── Dataset content ──

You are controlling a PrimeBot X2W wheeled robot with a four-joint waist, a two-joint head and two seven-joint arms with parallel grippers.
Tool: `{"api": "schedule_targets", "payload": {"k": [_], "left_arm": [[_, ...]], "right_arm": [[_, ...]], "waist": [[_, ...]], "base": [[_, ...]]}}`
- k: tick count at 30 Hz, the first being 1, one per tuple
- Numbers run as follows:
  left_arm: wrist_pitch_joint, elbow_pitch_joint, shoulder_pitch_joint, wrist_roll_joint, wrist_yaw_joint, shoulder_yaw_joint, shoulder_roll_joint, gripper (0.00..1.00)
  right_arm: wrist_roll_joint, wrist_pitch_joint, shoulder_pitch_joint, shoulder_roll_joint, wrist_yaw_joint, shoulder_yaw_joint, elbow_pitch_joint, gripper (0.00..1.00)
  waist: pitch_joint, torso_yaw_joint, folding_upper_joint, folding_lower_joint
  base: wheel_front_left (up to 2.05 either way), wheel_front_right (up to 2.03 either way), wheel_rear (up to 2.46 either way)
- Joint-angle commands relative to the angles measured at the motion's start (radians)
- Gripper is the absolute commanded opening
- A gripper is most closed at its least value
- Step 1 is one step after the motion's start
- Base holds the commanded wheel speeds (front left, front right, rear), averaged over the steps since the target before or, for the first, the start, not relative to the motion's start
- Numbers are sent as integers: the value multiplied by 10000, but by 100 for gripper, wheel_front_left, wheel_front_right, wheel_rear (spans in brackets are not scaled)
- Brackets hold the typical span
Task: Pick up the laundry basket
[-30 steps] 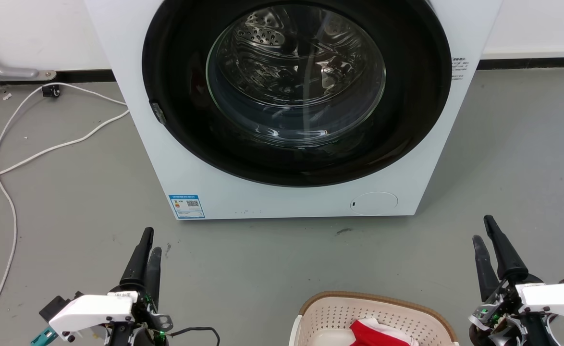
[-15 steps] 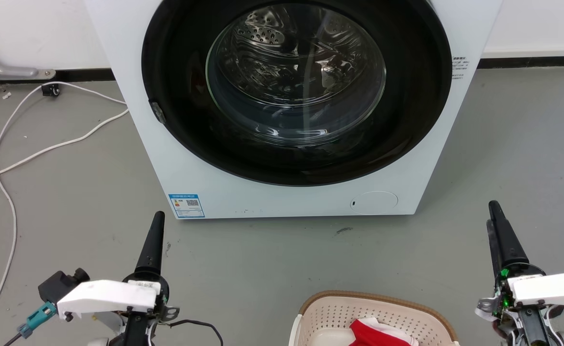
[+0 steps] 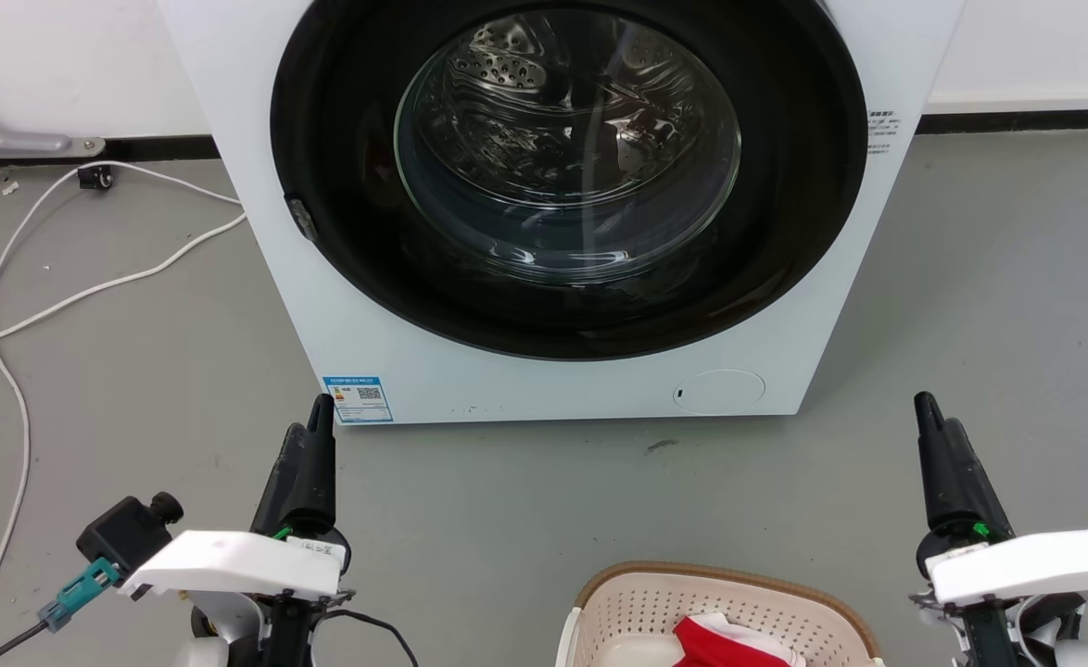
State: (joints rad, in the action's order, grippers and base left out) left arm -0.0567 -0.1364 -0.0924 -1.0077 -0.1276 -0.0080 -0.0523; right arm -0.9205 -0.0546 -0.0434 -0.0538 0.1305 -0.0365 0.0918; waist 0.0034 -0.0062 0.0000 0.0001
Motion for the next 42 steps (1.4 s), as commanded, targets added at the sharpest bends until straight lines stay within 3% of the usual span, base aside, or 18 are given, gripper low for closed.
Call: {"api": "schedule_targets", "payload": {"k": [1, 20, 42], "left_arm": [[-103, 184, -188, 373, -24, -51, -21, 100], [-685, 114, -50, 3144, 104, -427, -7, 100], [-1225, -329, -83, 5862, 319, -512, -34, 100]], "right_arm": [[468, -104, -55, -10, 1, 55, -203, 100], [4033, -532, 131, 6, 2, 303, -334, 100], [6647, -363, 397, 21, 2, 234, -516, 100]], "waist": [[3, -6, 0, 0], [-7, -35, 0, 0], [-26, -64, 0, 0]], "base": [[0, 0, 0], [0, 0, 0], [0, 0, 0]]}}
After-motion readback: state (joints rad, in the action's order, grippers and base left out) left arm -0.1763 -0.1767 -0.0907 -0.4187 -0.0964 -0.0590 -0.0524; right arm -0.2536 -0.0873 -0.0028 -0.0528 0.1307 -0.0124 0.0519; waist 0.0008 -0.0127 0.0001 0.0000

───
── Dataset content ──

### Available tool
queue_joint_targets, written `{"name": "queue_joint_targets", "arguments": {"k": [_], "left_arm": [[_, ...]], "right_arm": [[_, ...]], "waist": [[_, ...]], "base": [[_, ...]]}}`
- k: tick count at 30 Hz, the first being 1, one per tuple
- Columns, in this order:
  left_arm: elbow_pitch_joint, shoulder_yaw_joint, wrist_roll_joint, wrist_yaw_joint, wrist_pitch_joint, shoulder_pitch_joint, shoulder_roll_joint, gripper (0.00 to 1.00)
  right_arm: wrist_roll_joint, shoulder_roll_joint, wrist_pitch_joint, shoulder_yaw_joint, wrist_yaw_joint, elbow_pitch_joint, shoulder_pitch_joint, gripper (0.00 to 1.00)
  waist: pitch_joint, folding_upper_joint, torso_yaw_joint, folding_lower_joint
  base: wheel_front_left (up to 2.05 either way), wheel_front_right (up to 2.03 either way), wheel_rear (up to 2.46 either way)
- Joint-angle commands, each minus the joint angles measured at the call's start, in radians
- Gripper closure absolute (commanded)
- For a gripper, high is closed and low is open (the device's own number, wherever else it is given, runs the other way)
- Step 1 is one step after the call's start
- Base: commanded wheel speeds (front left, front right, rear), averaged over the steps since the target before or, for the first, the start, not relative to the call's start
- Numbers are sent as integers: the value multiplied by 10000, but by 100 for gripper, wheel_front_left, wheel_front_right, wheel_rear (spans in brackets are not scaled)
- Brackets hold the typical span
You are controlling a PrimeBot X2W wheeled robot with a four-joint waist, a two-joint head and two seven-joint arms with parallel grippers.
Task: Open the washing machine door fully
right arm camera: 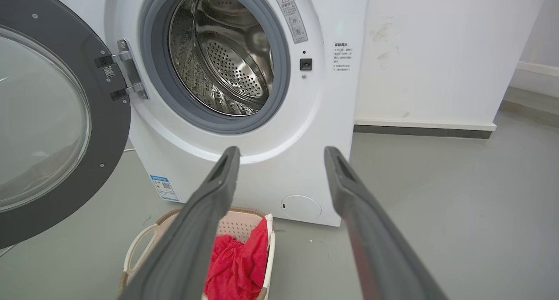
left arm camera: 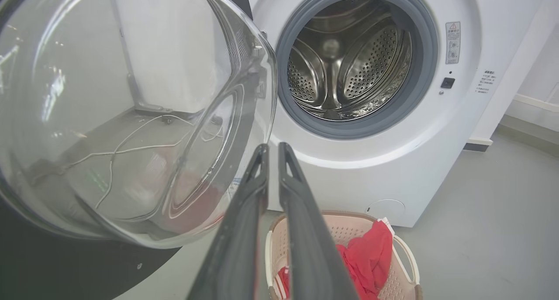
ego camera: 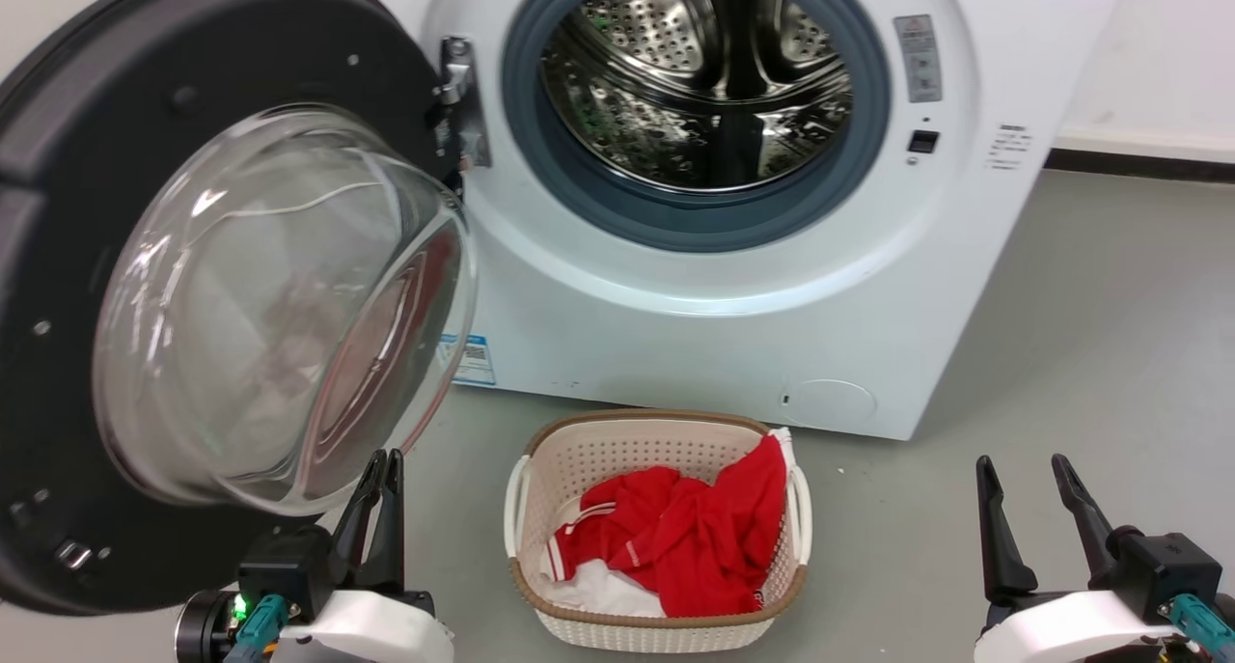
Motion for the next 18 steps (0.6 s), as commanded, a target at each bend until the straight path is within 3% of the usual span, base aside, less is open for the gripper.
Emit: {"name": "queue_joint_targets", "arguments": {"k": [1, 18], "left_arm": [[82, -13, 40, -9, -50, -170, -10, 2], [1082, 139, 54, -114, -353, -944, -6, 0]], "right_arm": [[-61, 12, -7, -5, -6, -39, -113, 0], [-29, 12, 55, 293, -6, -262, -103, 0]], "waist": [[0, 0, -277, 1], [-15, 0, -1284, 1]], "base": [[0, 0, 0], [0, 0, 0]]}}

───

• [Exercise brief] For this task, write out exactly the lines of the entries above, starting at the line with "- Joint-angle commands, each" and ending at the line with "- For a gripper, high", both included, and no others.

• [Written response]
- Joint-angle commands, each minus the joint angles measured at the call's start, in radians
- Gripper closure absolute (commanded)
- For a gripper, high is closed and low is open (the device's own number, wherever else it is given, runs the other way)

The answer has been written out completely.